Un chantier pharaonique
Un chantier pharaonique - © KURT DESPLENTER - BELGA

A Oostkamp, en Flandre occidentale, Fluxys parachève l'istallation d'un pipeline long de 74 kilomètres. Un chantier pharaonique qui va relier les ports de Dunkerke et de Zeebruges. Un chantier sous haute tension puisqu'il traverse des terrains jonchés de bombes enfouies datant de la première guerre mondiale.

Elles sont 500 personnes à s'activer sur un chantier aussi pharaonique que stratégique: la construction d'un gazoduc. Il doit relier le nord de la France au terminal gazier de Zeebruges. 74 km de long au beau milieu de la Flandre Occidentale. Et l'installation redéfinit la donne énergétique de la Belgique.

Des milliards de mètres cube

Ce projet permet de relier le réseau français au réseau belge. 8 milliards de mètres cubes de gaz naturel vont y transiter. Si une petite quantité du gaz seulement servira à la consommation intérieure, c'est surtout son transit qui est renforcé. En passant par la Belgique, il pourra être redistribué plus facilement vers l'Allemagne, les Pays-Bas ou encore le Royaume-Uni.

Plus de sécurité

Le terminal méthanier de Dunkerke, en pleine construction, sera ainsi relié à son voisin de Zeebruges. Ce pipeline renforcera la sécurité d'approvisionnement de la Belgique et du nord-ouest de l'Europe grâce à une diversification des sources. Un renforcement dans l'approvisionnement en gaz qatari et algérien notamment, en plus des conduites traditionnelles venant de Russie.

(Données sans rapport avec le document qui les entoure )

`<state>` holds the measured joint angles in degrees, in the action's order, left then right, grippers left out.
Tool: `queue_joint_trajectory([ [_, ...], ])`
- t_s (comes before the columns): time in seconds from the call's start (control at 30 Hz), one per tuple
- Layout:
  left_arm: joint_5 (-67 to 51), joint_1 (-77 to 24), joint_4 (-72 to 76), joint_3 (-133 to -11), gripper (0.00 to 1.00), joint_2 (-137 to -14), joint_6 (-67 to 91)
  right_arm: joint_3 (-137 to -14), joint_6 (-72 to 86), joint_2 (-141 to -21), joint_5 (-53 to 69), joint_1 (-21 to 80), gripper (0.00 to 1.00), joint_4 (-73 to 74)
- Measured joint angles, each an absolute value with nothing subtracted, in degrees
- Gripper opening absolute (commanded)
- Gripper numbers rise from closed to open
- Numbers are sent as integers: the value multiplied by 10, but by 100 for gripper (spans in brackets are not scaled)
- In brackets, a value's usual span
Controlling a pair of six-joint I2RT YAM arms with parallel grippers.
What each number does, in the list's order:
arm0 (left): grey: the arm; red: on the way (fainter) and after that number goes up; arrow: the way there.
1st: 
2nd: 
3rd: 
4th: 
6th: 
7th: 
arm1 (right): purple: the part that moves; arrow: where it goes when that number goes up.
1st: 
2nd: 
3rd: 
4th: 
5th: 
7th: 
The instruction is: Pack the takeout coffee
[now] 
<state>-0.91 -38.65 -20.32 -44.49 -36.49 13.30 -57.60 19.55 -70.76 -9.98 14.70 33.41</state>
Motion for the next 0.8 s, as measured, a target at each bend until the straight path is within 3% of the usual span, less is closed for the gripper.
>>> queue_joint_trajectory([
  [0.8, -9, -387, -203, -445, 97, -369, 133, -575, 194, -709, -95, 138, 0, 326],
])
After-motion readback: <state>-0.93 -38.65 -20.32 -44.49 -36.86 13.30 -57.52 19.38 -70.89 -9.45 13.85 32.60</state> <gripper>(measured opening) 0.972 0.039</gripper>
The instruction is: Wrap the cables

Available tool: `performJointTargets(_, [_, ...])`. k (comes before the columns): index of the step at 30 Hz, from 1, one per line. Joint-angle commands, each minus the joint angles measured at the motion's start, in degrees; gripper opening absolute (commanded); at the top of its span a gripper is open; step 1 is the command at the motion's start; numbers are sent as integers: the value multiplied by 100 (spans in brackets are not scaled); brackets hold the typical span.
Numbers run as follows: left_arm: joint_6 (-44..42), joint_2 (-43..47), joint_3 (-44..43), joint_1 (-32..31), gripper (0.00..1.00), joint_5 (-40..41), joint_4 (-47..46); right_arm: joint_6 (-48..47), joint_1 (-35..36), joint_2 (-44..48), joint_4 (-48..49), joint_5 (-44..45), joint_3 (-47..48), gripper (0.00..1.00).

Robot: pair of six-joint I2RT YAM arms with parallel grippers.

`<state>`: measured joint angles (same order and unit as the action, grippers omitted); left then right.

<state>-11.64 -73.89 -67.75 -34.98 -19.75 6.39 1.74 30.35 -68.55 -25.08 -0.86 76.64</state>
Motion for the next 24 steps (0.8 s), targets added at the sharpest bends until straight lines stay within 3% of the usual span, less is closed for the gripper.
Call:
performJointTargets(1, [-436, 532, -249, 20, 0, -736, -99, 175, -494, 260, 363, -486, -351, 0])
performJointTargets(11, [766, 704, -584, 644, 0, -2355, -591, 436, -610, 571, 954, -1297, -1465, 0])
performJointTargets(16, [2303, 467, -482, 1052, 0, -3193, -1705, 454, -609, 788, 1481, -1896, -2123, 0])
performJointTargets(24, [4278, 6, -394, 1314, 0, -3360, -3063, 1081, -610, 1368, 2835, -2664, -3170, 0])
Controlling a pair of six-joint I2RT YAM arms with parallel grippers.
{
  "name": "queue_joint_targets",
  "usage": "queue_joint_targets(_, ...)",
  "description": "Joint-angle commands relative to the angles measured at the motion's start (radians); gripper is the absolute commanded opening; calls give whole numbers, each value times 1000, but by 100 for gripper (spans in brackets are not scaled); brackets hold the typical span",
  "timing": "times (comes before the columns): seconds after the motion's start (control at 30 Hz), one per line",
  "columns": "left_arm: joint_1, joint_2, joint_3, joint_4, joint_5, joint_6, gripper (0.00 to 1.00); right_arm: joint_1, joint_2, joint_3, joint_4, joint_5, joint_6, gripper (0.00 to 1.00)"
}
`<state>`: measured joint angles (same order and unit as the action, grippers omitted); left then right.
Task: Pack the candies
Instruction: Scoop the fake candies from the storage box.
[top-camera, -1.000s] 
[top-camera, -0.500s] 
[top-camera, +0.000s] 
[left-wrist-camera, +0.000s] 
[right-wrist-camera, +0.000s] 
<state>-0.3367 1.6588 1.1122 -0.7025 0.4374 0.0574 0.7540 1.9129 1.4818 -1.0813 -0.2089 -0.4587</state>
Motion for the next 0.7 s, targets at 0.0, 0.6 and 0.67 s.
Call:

Des bombes près des pipelines

Mais avant la mise en service, le chantier est particulièrement délicat. Notamment à cause de sa situation historique. Lors des travaux, des nombreuses bombes datant de la guerre 14-18 ont été mises au jour. Il donc fallu traiter le site avec la plus grande attention. Un chantier qui a un coût, estimé entre 110 et 130 millions d'euros. Le super-gazoduc doit être opérationnel au mois de novembre prochain.